» **TASK OBJECTIVE**: For the material below, return exactly the lines starting at the one holding "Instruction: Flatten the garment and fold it" and ending at the one holding "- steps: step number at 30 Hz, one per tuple", counting both as part of the range.

» **GIVEN DATA**:
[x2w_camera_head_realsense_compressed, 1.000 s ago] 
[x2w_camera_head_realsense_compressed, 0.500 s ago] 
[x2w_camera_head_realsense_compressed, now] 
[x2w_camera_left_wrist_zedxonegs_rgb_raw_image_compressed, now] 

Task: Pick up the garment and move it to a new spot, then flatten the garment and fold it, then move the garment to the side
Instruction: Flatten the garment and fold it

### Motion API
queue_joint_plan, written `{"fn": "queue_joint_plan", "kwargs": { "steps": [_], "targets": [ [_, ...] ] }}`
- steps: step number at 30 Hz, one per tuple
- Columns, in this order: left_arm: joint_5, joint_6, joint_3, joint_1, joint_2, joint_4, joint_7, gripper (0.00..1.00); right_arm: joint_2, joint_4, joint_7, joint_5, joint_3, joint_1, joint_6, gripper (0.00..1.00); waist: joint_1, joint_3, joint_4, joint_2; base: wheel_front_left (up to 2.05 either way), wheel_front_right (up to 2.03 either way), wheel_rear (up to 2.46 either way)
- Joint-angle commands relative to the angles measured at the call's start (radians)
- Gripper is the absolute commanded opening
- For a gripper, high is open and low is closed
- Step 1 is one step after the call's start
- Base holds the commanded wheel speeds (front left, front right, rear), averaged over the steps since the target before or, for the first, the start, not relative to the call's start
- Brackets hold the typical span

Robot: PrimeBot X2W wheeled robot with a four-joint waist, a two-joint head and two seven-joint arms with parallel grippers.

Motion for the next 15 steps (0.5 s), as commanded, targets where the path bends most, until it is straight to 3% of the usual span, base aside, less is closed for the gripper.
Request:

» **ANSWER BELOW**:
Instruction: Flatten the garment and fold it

### Motion API
queue_joint_plan, written `{"fn": "queue_joint_plan", "kwargs": { "steps": [_], "targets": [ [_, ...] ] }}`
- steps: step number at 30 Hz, one per tuple

There's no more to the answer.